Indian administrator

Diwan Bahadur Siram Venkataramadas Nayudu was an Indian administrator who served as Diwan of the Pudukkottai state from 1899 to 1909. He was the Chief Secretary and Magistrate of Madras Presidency

== As Diwan ==

Siram Venkataramadas Nayudu was appointed Diwan by the Raja, Martanda Bhairava Tondaiman in 1899, just before his departure for England. Nayudu brought ministerial expenditure under budgetary restrictions and created the office of Treasury Officer. He inaugurated the Pudukkottai Representative Assembly in 1902.

== Personal ==
Venkataramadas Nayudu was a distinguished alumnus of the Madras Presidency College. He was directly recruited as a Deputy Collector by the Madras government and eventually became Chief Presidency Magistrate and Secretary, Board of Revenue at Madras. In recognition of his distinguished public service he was awarded the Diwan Bahadur title of honor.

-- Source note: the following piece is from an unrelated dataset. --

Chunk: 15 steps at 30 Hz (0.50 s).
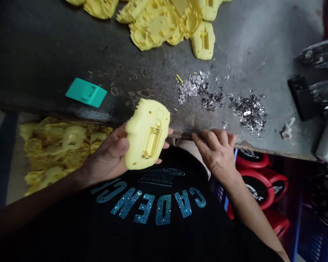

His nephew and foster son Siram Govindarajulu Naidu was educated at Madras Christian College and Magdalene College, University of Cambridge. He was the principal of Madras Law College, Director of Public Instruction for Madras state and the new formed Andhra state, the founding vice-chancellor of Sri Venkateswara University, Tirupati and the chairman of the Southern Language Book Trust.